In suburban Miami, Dr. Camilo Ruiz filed a whistleblower lawsuit in 2018 accusing HCA of having a defacto quota system. He said supervisors hounded him with warnings and even threatened his job unless he started admitting more patients to meet his targets. Attorneys used Medicare data to show HCA hospitals nationwide are increasingly admitting patients for low-level maladies like nausea and back pain while non-HCA hospitals are going the opposite direction.
The government decided not to take on the investigation — so Ruiz chose not to pursue it on his own. His attorneys and the U.S. Department of Justice declined to comment.
“Why these cases arise involves the push pull between the incentive between the business side of health care,” said attorney Ken Nolan of Nolan Auerbach & White in Fort Lauderdale, which has successfully represented health care workers who filed other lawsuits over fraudulent hospital admissions. “[It’s] between providing just enough services versus over-utilization.”
But attorney Jacob Tubbs of Birmingham-based Price Armstrong, who works on whistleblower cases, said hospital admissions fraud is tough — even for federal prosecutors.
“We know that what we’re going to have to ultimately prove, or the United States government is going to have to prove using our whistleblower, is that the medical care was objectively unnecessary,” he said. “What you’re talking about is really a subjective standard.”
Now the data from the closed HCA whistleblower case is getting a second life.
A national labor union, which represents thousands of hospital workers, has previously challenged hospital systems on admissions fraud, including a case against Community Health Systems. The company based in Franklin, Tennessee, settled for $98 million in 2014.
An investigative report on similar findings at HCA from the Service Employees International Union inspired Rep. Bill Pascrell, a New Jersey Democrat who chairs a congressional oversight subcommittee, to launch an inquiry into HCA. He sent a letter to HCA CEO Sam Hazen requesting information on admissions and in September formally asked U.S. Health and Human Services officials to investigate.
The SEIU estimates the government paid HCA $1.8 billion for unnecessary care over the last decade.

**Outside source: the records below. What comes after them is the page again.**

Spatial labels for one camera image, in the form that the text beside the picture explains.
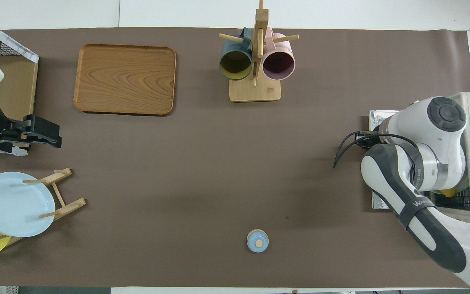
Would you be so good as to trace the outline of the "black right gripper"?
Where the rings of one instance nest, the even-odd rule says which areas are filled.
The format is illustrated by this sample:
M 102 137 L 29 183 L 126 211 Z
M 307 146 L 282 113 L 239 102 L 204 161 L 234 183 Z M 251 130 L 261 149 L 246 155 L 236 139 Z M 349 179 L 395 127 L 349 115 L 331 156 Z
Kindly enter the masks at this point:
M 374 145 L 382 144 L 378 132 L 360 132 L 355 135 L 355 140 L 358 140 L 355 144 L 362 149 L 370 149 Z

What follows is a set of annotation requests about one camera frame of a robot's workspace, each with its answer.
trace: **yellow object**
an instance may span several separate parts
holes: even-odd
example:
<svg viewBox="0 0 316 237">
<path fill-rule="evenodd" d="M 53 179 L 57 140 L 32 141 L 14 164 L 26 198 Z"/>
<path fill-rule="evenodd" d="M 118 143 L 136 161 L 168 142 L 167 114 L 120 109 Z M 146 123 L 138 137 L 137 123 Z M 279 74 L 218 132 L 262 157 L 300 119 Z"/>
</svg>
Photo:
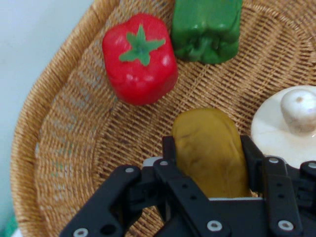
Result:
<svg viewBox="0 0 316 237">
<path fill-rule="evenodd" d="M 174 121 L 177 166 L 208 198 L 250 197 L 246 161 L 234 122 L 221 110 L 195 109 Z"/>
</svg>

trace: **white mushroom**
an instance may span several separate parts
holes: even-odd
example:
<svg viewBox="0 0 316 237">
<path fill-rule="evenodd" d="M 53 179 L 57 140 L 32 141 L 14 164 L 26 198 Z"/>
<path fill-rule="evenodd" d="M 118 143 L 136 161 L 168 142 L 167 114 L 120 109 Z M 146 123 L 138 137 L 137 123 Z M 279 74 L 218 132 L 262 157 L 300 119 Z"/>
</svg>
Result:
<svg viewBox="0 0 316 237">
<path fill-rule="evenodd" d="M 286 93 L 281 111 L 292 133 L 308 135 L 316 131 L 316 94 L 311 91 L 294 89 Z"/>
</svg>

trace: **toy vegetable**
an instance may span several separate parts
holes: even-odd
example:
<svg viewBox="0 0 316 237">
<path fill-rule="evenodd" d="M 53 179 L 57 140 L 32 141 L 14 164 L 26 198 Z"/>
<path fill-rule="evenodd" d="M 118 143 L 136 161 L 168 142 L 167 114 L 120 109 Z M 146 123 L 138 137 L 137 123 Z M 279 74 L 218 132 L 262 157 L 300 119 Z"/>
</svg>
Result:
<svg viewBox="0 0 316 237">
<path fill-rule="evenodd" d="M 133 105 L 154 103 L 176 84 L 178 69 L 166 25 L 139 13 L 106 32 L 103 54 L 118 98 Z"/>
<path fill-rule="evenodd" d="M 208 198 L 250 197 L 246 161 L 234 122 L 218 109 L 195 109 L 174 121 L 177 166 Z"/>
<path fill-rule="evenodd" d="M 236 56 L 242 0 L 176 0 L 171 39 L 175 55 L 222 63 Z"/>
</svg>

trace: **metal bolt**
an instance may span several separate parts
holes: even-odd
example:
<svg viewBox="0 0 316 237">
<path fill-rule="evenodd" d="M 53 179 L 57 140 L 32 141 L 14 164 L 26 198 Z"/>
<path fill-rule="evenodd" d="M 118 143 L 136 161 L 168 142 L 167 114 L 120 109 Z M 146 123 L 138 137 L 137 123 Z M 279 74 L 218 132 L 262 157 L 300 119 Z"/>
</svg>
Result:
<svg viewBox="0 0 316 237">
<path fill-rule="evenodd" d="M 272 157 L 272 158 L 269 159 L 269 162 L 276 164 L 276 163 L 278 163 L 278 159 Z"/>
<path fill-rule="evenodd" d="M 309 163 L 308 167 L 312 169 L 316 169 L 316 163 Z"/>
<path fill-rule="evenodd" d="M 126 173 L 132 173 L 132 172 L 134 172 L 134 169 L 133 169 L 133 168 L 127 168 L 127 169 L 125 170 L 125 172 L 126 172 Z"/>
<path fill-rule="evenodd" d="M 74 232 L 74 237 L 87 237 L 89 231 L 86 228 L 80 228 Z"/>
<path fill-rule="evenodd" d="M 291 222 L 284 220 L 278 222 L 278 227 L 283 231 L 292 231 L 294 229 L 294 226 Z"/>
<path fill-rule="evenodd" d="M 168 162 L 162 161 L 162 162 L 160 162 L 160 165 L 168 165 Z"/>
<path fill-rule="evenodd" d="M 222 230 L 223 226 L 219 221 L 209 221 L 207 228 L 212 232 L 218 232 Z"/>
</svg>

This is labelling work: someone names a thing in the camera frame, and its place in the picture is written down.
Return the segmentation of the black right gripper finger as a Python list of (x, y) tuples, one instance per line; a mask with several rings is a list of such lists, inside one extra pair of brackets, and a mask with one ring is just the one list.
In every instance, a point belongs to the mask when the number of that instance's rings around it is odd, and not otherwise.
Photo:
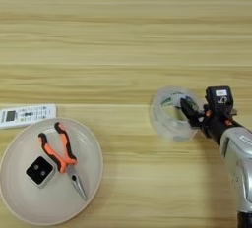
[(204, 117), (204, 113), (199, 109), (198, 105), (189, 98), (181, 98), (180, 105), (190, 126), (192, 128), (200, 128), (202, 126), (201, 118)]

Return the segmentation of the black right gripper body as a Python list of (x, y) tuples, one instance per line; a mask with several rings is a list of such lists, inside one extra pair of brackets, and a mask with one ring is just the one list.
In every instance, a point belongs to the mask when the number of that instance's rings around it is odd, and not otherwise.
[(234, 127), (241, 127), (241, 124), (233, 119), (233, 107), (231, 105), (219, 105), (210, 107), (205, 104), (202, 110), (198, 111), (198, 116), (203, 118), (200, 129), (207, 138), (220, 143), (223, 133)]

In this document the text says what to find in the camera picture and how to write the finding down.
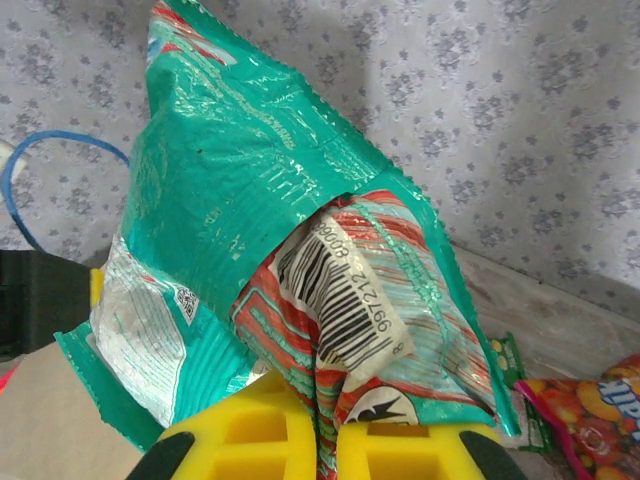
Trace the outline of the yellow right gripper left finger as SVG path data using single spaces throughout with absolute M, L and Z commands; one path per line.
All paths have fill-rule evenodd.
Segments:
M 271 371 L 166 429 L 128 477 L 312 480 L 316 466 L 311 416 Z

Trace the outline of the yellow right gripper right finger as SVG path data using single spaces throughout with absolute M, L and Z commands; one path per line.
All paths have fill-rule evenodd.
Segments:
M 524 479 L 484 424 L 351 423 L 338 434 L 339 479 Z

“If you have a system the size of HCA who’s seeming so brazen with this … this should be looked at by anyone who has authority over Medicare,” said SEIU researcher Joseph Lyons.
HCA has questioned the motives of the SEIU, which represents many of its workers. It also said in a statement that its doctors are not incentivized to admit patients.
“We categorically reject any allegation that physicians admit patients to our hospitals on the basis of anything other than their independent medical judgment and their patients’ individual conditions and medical needs,” said a statement provided by HCA spokesperson Harlow Sumerford. “There are no HCA Healthcare policies, processes or practices that require physicians to admit patients to our hospitals.”